[Data shown]:
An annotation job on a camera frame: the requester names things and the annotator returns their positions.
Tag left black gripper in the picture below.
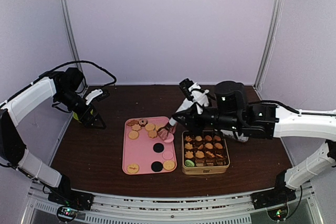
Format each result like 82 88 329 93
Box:
55 88 106 129

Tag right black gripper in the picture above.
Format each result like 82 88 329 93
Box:
172 101 242 136

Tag brown leaf cookie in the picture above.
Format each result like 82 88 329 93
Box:
185 136 193 142

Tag metal serving tongs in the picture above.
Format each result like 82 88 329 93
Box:
157 98 195 141

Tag pink sandwich cookie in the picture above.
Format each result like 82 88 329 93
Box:
162 151 174 160
162 133 174 144

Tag leaf cookie second row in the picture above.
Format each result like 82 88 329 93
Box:
184 143 193 150

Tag green sandwich cookie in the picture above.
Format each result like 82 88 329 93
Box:
184 159 195 167

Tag star butter cookie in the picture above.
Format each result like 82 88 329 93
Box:
205 151 215 158

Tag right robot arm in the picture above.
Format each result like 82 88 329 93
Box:
166 79 335 204

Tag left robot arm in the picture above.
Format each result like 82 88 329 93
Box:
1 67 109 205

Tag green plastic bowl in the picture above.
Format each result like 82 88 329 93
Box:
73 112 79 121

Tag beige round biscuit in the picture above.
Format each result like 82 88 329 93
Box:
145 123 155 132
128 131 139 140
155 124 164 131

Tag beige leaf cookie under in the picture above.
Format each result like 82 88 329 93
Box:
148 130 158 138

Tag beige round biscuit top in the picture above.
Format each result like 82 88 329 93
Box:
145 123 155 132

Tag beige round biscuit left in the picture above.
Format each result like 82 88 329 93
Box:
128 131 139 140

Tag black sandwich cookie upper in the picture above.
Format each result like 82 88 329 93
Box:
153 143 164 153

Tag black sandwich cookie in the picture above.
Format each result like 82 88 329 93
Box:
153 143 164 153
151 161 163 172

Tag gold cookie tin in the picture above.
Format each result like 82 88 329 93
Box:
182 130 230 175

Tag chocolate sprinkle donut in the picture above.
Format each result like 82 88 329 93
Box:
138 118 148 127

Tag beige round biscuit corner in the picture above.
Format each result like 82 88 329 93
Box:
163 160 176 171

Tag pink plastic tray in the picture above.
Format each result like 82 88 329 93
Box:
122 116 177 175

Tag black sandwich cookie lower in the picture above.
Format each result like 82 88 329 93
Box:
151 161 163 172

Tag biscuit with pink stick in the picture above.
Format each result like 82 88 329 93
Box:
127 163 140 174

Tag silver tin lid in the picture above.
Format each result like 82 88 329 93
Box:
224 132 249 143

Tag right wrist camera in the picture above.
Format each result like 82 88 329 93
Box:
177 78 209 114

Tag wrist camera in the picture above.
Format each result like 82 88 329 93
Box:
85 89 110 105
177 78 209 114

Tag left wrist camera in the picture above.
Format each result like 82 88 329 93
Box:
85 89 110 105

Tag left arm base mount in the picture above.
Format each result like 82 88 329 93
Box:
48 190 94 223

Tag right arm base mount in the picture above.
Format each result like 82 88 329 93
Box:
251 188 296 222

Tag right aluminium frame post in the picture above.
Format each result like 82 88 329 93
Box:
254 0 283 92

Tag aluminium frame post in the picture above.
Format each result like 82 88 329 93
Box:
254 0 283 92
55 0 88 90

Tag left aluminium frame post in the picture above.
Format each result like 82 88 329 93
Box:
55 0 88 90

[Action item]:
Please give back, exactly as it stands above, the stretch from the line with "Tag brown leaf cookie in the picture above." through the line with "Tag right robot arm in the picture above.", and no line outside it.

[Solution to this problem]:
Tag brown leaf cookie in the picture above.
Format each result like 82 88 329 93
Box:
185 136 193 142

Tag metal serving tongs in the picture above.
Format each result like 82 88 329 93
Box:
157 98 195 141

Tag pink sandwich cookie in the picture above.
Format each result like 82 88 329 93
Box:
162 151 174 160
162 133 174 144

Tag leaf cookie second row in the picture above.
Format each result like 82 88 329 93
Box:
184 143 193 150

Tag green sandwich cookie in the picture above.
Format each result like 82 88 329 93
Box:
184 159 195 167

Tag star butter cookie in the picture above.
Format each result like 82 88 329 93
Box:
205 151 215 158

Tag right robot arm in the picture above.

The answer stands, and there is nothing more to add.